Using a Seagate Expansion Portable Drive to back up your Mac
Saturday, March 20th, 2010John Gruber’s recent hard disk failure, combined with some travel plans that I have, made me realise that I need to improve my backup strategy. I currently have a 500Gb Iomega FireWire external hard drive permanently connected to my iMac, so that Time Machine can do its backups. But as Gruber points out, you can’t just boot from your Time Machine drive in the case of catastrophic disk failure: you need a bootable backup disk. I was also worried that if something happened to my iMac while I was away, such as theft or destruction by fire, the Iomega might be lost as well.
So I decided to buy a new external drive and back it up with SuperDuper, which I have used before. The great thing about SuperDuper is that it comes in a free version that you can use to create complete, bootable backups of your main drive (the paid version lets you do incremental backups, whereas the free version erases the backup drive each time, so it takes much longer to do regular backups).
I looked on Amazon for a nice external drive. All of my external drives to date have been the large, powered ones, because they are generally cheaper, and also faster; but finding yet another socket on the power strip for one more wasn’t something I relished. Since I only intended to use it for periodic backups, relying on Time Machine for my day-to-day backups, and since prices seem to have declined, I decided on a Seagate 500Gb portable drive, the Seagate 500gb Expansion External Portable Usb 2.0 Hard Drive. It is a portable drive, entirely powered by the USB cable, and costs about £70.
It arrived from Amazon this morning, and I was somewhat alarmed to see all the Windows compatibility stickers all over it, with no mention of Macs. On opening the box I found a really small and light drive, not much bigger than an iPhone. Plugged into the iMac, it was attached in the Finder, and showed a few files, including an Autorun file, and a Seagate folder containing some junk.
First problem came when trying to delete these files; the Finder couldn’t do it. I fired up Disk Utility and saw that it was formatted as an NTFS drive, not a total surprise as that is the latest Windows file system! So I just reformatted the drive as Mac OS Extended (Journaled), and proceeded to do the backup on SuperDuper.
The tradeoff with the external power supply soon became apparent; the drive is not very fast, and backing up 136Gb took a couple of hours. The next annoying thing happened when I tried to set the drive as the boot volume, to test the backup by actually booting from it. The drive did not appear in the selection window.
A quick scan of the SuperDuper help site revealed a possible problem: OS X under Intel can boot from USB drives (unlike PowerPC Macs) but not if the disk is partitioned using Master Boot Record (MBR). A quick check with Disk Utility showed that the disk was indeed so partitioned (and why wouldn’t it be?). Aaargh!

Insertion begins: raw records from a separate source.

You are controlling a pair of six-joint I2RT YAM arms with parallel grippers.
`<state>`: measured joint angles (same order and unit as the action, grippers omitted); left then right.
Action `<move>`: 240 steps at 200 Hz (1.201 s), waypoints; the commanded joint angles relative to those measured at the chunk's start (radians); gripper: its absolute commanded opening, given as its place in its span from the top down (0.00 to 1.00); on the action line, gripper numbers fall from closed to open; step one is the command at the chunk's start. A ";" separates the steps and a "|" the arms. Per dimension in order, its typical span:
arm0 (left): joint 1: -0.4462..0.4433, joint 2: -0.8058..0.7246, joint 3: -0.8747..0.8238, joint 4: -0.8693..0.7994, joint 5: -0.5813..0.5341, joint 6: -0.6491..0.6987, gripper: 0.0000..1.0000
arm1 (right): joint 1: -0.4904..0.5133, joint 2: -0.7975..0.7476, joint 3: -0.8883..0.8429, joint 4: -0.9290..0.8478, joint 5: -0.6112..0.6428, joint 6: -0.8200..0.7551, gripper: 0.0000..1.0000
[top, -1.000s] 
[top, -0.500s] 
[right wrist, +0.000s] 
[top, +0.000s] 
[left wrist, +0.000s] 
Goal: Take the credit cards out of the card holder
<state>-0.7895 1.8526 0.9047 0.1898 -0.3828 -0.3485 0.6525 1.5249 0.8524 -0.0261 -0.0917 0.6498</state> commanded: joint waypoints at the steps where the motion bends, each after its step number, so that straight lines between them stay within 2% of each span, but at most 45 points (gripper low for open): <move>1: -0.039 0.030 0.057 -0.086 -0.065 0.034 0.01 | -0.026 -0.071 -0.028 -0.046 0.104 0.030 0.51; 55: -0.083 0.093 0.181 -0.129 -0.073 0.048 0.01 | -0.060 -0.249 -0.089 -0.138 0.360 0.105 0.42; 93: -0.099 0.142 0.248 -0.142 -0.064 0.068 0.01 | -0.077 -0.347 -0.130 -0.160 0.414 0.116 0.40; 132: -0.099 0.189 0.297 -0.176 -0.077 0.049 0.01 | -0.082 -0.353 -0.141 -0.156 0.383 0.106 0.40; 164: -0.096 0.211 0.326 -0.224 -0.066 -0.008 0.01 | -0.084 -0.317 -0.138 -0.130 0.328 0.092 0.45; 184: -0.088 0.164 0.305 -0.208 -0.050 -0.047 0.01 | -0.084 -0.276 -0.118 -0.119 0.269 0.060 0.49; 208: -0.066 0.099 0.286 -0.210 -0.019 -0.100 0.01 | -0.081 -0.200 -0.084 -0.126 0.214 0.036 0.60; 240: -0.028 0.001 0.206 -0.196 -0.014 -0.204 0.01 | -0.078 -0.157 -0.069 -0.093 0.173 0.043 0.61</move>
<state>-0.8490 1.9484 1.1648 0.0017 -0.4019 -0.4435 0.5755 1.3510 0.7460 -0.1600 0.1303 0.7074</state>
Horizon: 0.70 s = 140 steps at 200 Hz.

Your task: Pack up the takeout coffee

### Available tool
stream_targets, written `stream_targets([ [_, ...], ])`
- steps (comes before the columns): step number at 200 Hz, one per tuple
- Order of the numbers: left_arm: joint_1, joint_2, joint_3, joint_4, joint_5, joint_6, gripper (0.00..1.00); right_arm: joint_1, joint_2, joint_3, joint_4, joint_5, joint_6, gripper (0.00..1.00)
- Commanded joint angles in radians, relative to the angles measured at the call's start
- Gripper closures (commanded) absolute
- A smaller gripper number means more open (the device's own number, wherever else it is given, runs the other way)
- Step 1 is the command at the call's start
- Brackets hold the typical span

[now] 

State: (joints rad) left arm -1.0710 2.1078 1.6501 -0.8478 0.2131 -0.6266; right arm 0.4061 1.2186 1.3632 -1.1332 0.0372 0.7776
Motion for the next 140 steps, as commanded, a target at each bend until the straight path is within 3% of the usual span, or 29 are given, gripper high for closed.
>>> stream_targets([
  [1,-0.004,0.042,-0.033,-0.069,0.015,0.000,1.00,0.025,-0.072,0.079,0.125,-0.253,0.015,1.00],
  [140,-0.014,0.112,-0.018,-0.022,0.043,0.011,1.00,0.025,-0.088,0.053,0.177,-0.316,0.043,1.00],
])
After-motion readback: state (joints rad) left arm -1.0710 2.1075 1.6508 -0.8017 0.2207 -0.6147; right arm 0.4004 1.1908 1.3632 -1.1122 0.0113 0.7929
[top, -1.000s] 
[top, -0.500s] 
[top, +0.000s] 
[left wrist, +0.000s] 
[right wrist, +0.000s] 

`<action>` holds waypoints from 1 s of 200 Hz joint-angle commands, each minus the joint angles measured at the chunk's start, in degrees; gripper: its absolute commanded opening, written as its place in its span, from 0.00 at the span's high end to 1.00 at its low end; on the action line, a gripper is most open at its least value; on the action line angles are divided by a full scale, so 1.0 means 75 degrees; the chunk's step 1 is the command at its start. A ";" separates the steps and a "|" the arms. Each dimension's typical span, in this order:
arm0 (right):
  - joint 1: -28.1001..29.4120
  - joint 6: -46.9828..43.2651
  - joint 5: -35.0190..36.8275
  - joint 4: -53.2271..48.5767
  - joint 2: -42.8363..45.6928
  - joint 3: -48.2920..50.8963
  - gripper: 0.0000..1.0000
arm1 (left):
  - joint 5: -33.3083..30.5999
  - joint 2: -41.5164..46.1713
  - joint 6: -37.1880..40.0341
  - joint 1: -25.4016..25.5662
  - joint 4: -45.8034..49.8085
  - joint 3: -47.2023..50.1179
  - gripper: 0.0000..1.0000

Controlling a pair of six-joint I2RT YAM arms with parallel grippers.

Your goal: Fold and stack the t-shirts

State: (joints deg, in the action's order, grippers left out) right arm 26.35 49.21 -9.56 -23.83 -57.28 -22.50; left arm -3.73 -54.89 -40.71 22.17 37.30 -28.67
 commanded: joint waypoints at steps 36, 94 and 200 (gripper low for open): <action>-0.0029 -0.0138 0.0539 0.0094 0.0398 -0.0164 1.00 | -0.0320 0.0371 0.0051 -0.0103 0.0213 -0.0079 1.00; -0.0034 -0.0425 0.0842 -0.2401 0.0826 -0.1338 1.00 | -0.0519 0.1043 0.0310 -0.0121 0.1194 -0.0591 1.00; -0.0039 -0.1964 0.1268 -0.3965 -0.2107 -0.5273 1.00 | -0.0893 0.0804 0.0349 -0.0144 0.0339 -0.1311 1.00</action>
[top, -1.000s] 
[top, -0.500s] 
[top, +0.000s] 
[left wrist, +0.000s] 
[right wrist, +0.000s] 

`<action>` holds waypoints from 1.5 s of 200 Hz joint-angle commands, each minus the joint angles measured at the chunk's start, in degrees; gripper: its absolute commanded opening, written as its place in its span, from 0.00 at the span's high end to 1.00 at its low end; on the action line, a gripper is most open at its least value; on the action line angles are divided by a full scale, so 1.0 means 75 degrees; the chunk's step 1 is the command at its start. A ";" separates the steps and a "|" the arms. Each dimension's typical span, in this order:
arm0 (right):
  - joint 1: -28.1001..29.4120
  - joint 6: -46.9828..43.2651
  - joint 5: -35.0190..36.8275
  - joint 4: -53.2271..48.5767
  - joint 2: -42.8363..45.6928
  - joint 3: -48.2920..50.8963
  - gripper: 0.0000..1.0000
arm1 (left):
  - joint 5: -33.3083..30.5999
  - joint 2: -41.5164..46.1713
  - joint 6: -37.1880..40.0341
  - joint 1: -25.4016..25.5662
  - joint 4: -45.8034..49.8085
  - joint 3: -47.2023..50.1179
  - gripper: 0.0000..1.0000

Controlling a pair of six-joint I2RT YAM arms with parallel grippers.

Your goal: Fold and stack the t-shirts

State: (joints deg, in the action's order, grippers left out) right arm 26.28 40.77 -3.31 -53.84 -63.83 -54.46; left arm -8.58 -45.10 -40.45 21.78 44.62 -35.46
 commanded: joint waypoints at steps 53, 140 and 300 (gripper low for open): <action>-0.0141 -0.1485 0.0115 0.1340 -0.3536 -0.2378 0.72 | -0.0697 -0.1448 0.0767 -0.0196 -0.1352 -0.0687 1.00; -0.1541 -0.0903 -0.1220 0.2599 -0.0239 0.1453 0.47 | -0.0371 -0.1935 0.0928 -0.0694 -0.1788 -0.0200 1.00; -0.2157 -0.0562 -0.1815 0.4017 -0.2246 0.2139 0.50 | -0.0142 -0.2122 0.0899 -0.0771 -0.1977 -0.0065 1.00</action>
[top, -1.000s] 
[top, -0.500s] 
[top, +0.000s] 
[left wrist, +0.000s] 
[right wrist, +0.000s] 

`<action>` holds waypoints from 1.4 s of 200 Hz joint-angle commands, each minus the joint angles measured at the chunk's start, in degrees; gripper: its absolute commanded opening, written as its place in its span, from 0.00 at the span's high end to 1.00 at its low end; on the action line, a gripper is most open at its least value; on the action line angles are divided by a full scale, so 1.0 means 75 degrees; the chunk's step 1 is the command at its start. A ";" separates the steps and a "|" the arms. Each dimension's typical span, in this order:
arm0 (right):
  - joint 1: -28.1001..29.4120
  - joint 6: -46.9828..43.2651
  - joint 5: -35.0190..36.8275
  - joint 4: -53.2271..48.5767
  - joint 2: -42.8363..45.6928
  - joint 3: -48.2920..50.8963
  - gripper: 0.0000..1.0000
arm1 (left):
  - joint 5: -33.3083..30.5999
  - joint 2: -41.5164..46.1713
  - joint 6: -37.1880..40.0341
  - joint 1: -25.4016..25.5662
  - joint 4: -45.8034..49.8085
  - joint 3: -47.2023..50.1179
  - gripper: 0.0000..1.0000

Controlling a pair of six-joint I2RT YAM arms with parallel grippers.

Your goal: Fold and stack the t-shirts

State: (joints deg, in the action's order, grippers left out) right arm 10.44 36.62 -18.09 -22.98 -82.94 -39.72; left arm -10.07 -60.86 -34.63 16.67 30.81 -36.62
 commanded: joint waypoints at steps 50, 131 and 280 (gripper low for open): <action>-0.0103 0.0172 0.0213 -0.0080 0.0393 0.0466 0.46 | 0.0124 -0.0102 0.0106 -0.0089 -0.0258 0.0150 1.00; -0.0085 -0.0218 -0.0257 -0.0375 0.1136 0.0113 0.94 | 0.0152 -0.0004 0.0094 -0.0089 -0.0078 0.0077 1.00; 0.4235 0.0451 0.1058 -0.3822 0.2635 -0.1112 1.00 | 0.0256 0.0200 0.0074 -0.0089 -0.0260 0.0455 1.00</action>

So if you’re going to use this little drive as a SuperDuper bootable backup, remember to repartition the drive itself, and don’t just reformat the volume.
Finally, some wise words from Gruber:
Hard drives are fragile. Read as much as you can bear to about how they work, how incredibly precisely they must operate in order to cram so many bits onto such small disks. It’s a miracle to me that they work at all. Every hard drive in the world will eventually fail. Assume that yours are all on the cusp of failure at all times. It’s good to be spooked about how long your hard drives will last.
Make sure you are prepared for when yours goes phut. Not if. When.